→ **Work instructions**: From the records below, take each line where the string "with" shows up and copy it.

BEGIN

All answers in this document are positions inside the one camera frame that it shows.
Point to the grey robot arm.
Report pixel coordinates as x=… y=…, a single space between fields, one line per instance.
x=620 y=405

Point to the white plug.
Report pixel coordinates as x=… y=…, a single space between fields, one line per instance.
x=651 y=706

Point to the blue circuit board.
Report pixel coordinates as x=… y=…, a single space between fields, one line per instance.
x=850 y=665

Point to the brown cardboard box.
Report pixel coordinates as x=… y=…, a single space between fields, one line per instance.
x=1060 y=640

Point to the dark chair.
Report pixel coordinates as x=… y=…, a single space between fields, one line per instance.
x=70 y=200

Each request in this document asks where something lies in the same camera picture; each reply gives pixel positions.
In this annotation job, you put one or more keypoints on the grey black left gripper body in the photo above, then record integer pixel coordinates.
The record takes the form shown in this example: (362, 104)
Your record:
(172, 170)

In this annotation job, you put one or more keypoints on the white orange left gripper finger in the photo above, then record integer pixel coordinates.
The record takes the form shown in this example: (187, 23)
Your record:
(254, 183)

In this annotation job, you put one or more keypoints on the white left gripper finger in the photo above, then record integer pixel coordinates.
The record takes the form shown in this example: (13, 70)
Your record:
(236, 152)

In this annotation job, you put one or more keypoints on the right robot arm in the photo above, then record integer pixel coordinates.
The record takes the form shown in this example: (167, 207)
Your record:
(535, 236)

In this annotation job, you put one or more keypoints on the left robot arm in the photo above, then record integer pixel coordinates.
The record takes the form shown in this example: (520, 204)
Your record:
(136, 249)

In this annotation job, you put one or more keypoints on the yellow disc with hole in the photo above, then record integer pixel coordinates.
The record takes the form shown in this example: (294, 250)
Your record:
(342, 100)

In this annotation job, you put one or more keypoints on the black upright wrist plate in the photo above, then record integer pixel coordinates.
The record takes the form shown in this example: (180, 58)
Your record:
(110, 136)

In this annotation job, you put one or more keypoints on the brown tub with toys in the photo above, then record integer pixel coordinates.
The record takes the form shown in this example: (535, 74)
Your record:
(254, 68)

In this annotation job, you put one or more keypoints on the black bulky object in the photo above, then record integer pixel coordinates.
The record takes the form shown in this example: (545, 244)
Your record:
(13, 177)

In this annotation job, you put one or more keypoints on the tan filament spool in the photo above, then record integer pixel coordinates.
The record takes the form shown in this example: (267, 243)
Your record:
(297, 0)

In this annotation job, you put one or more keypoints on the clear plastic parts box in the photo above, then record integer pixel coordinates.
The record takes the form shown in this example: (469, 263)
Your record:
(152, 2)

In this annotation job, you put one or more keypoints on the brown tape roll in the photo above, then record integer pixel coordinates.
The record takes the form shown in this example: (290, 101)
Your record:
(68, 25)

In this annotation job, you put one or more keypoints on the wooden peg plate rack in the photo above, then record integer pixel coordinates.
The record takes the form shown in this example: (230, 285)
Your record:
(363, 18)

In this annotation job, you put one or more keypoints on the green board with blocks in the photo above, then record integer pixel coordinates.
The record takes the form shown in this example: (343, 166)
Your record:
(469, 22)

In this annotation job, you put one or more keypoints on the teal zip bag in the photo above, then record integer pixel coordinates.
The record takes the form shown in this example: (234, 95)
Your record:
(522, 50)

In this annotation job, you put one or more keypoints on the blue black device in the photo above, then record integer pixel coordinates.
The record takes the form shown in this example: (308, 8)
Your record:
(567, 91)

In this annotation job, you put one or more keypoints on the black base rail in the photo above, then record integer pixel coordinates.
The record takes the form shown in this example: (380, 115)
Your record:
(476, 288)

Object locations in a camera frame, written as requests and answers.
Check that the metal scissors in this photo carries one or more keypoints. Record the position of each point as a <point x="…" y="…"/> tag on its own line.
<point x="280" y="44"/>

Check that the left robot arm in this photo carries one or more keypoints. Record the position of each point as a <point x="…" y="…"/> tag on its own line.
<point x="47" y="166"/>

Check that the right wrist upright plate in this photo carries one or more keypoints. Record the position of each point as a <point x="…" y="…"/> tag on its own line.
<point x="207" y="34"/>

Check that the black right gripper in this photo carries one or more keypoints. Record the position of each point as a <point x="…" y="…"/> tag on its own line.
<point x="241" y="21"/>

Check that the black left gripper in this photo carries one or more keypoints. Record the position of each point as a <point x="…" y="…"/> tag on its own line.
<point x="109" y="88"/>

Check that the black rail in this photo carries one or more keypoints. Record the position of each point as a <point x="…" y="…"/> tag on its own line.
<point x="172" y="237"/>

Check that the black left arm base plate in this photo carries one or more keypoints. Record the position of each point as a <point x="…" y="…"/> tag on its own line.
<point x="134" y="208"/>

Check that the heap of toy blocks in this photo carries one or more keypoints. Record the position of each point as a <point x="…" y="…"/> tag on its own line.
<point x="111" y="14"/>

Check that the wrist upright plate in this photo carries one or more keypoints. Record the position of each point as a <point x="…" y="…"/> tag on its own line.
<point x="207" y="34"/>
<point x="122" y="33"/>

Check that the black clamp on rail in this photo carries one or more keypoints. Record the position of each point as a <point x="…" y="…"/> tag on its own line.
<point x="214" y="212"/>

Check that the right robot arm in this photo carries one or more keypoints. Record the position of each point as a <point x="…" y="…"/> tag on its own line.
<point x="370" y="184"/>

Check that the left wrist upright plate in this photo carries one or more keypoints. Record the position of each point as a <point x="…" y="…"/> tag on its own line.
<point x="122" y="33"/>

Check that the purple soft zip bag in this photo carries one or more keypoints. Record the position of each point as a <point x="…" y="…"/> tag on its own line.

END

→ **Solution for this exercise**:
In this annotation job, you put one or more keypoints on the yellow disc with hole in the photo above, then record integer pixel coordinates.
In this annotation job, you put one or more keypoints on the brown tub with toys in the photo above, then record integer pixel coordinates.
In this annotation job, you put one or more keypoints on the green board with blocks in the photo above, then record integer pixel coordinates.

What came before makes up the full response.